All of the data that follows needs to be printed again, exactly as it reads.

**Information provided:**
'''
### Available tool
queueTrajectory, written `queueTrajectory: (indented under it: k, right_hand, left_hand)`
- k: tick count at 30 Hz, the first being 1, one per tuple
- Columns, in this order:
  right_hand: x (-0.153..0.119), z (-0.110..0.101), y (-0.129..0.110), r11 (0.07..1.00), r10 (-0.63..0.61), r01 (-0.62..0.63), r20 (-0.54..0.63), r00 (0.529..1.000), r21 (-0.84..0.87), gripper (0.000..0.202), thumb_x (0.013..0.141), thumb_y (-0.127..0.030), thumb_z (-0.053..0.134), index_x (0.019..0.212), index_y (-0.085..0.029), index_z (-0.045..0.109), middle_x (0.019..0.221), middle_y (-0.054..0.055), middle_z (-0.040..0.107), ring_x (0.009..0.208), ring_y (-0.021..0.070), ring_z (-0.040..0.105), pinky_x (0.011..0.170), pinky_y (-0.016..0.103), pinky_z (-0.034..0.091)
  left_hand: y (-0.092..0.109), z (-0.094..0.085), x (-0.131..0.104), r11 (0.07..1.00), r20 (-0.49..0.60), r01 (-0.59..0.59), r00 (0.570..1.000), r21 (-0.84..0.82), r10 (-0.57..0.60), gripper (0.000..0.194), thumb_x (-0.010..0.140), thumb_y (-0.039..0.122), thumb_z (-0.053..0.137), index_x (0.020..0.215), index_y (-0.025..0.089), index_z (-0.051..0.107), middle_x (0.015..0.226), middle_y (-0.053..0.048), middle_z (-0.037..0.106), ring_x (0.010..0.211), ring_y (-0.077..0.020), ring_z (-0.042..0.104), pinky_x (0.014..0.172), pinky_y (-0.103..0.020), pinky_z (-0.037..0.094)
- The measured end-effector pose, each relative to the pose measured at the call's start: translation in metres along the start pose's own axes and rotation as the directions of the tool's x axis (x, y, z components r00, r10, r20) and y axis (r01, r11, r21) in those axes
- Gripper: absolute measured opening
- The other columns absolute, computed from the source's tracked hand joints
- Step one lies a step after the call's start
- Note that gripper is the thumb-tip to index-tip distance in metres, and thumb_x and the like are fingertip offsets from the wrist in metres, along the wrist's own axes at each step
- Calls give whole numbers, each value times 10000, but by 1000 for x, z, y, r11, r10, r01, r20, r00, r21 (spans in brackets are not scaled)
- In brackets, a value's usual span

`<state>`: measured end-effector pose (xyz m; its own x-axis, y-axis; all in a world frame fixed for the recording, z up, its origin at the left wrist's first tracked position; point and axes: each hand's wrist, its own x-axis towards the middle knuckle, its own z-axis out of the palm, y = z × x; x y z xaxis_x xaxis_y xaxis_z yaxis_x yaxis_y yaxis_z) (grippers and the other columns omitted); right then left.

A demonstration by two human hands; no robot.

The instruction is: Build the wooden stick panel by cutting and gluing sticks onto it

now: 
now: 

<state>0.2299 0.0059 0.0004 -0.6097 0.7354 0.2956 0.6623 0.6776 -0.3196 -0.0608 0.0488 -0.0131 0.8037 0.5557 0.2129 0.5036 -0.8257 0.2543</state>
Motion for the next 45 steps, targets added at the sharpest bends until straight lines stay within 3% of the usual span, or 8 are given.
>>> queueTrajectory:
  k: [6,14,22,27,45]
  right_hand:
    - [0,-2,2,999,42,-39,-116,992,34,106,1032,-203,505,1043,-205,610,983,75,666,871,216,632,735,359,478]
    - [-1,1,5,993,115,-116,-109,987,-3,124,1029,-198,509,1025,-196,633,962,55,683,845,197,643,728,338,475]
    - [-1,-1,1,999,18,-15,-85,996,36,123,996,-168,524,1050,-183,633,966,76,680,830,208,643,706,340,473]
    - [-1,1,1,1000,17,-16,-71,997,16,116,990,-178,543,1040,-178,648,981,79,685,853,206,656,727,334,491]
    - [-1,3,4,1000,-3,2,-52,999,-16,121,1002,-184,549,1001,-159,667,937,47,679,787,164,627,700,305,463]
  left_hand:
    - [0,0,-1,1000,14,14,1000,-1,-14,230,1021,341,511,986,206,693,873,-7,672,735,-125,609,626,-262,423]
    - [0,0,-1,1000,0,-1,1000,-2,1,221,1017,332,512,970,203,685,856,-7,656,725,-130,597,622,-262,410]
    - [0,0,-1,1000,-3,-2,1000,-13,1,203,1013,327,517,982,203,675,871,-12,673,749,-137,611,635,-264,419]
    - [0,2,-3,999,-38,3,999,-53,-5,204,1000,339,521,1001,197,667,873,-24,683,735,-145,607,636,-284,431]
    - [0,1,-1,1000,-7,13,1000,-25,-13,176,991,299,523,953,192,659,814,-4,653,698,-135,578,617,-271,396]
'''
**Finished task:**
### Available tool
queueTrajectory, written `queueTrajectory: (indented under it: k, right_hand, left_hand)`
- k: tick count at 30 Hz, the first being 1, one per tuple
- Columns, in this order:
  right_hand: x (-0.153..0.119), z (-0.110..0.101), y (-0.129..0.110), r11 (0.07..1.00), r10 (-0.63..0.61), r01 (-0.62..0.63), r20 (-0.54..0.63), r00 (0.529..1.000), r21 (-0.84..0.87), gripper (0.000..0.202), thumb_x (0.013..0.141), thumb_y (-0.127..0.030), thumb_z (-0.053..0.134), index_x (0.019..0.212), index_y (-0.085..0.029), index_z (-0.045..0.109), middle_x (0.019..0.221), middle_y (-0.054..0.055), middle_z (-0.040..0.107), ring_x (0.009..0.208), ring_y (-0.021..0.070), ring_z (-0.040..0.105), pinky_x (0.011..0.170), pinky_y (-0.016..0.103), pinky_z (-0.034..0.091)
  left_hand: y (-0.092..0.109), z (-0.094..0.085), x (-0.131..0.104), r11 (0.07..1.00), r20 (-0.49..0.60), r01 (-0.59..0.59), r00 (0.570..1.000), r21 (-0.84..0.82), r10 (-0.57..0.60), gripper (0.000..0.194), thumb_x (-0.010..0.140), thumb_y (-0.039..0.122), thumb_z (-0.053..0.137), index_x (0.020..0.215), index_y (-0.025..0.089), index_z (-0.051..0.107), middle_x (0.015..0.226), middle_y (-0.053..0.048), middle_z (-0.037..0.106), ring_x (0.010..0.211), ring_y (-0.077..0.020), ring_z (-0.042..0.104), pinky_x (0.014..0.172), pinky_y (-0.103..0.020), pinky_z (-0.037..0.094)
- The measured end-effector pose, each relative to the pose measured at the call's start: translation in metres along the start pose's own axes and rotation as the directions of the tool's x axis (x, y, z components r00, r10, r20) and y axis (r01, r11, r21) in those axes
- Gripper: absolute measured opening
- The other columns absolute, computed from the source's tracked hand joints
- Step one lies a step after the call's start
- Note that gripper is the thumb-tip to index-tip distance in metres, and thumb_x and the like are fingertip offsets from the wrist in metres, along the wrist's own axes at each step
- Calls give whole numbers, each value times 10000, but by 1000 for x, z, y, r11, r10, r01, r20, r00, r21 (spans in brackets are not scaled)
- In brackets, a value's usual span

`<state>`: measured end-effector pose (xyz m; its own x-axis, y-axis; all in a world frame fixed for the recording, z up, its origin at the left wrist's first tracked position; point and axes: each hand's wrist, its own x-axis towards the middle knuckle, its own z-axis out of the palm, y = z × x; x y z xaxis_x xaxis_y xaxis_z yaxis_x yaxis_y yaxis_z) (grippers and the other columns omitted); right then left.

A demonstration by two human hands; no robot.

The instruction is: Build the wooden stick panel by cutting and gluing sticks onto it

now: 
now: 

<state>0.2299 0.0059 0.0004 -0.6097 0.7354 0.2956 0.6623 0.6776 -0.3196 -0.0608 0.0488 -0.0131 0.8037 0.5557 0.2129 0.5036 -0.8257 0.2543</state>
Motion for the next 45 steps, targets added at the sharpest bends until straight lines stay within 3% of the usual span, or 8 are given.
>>> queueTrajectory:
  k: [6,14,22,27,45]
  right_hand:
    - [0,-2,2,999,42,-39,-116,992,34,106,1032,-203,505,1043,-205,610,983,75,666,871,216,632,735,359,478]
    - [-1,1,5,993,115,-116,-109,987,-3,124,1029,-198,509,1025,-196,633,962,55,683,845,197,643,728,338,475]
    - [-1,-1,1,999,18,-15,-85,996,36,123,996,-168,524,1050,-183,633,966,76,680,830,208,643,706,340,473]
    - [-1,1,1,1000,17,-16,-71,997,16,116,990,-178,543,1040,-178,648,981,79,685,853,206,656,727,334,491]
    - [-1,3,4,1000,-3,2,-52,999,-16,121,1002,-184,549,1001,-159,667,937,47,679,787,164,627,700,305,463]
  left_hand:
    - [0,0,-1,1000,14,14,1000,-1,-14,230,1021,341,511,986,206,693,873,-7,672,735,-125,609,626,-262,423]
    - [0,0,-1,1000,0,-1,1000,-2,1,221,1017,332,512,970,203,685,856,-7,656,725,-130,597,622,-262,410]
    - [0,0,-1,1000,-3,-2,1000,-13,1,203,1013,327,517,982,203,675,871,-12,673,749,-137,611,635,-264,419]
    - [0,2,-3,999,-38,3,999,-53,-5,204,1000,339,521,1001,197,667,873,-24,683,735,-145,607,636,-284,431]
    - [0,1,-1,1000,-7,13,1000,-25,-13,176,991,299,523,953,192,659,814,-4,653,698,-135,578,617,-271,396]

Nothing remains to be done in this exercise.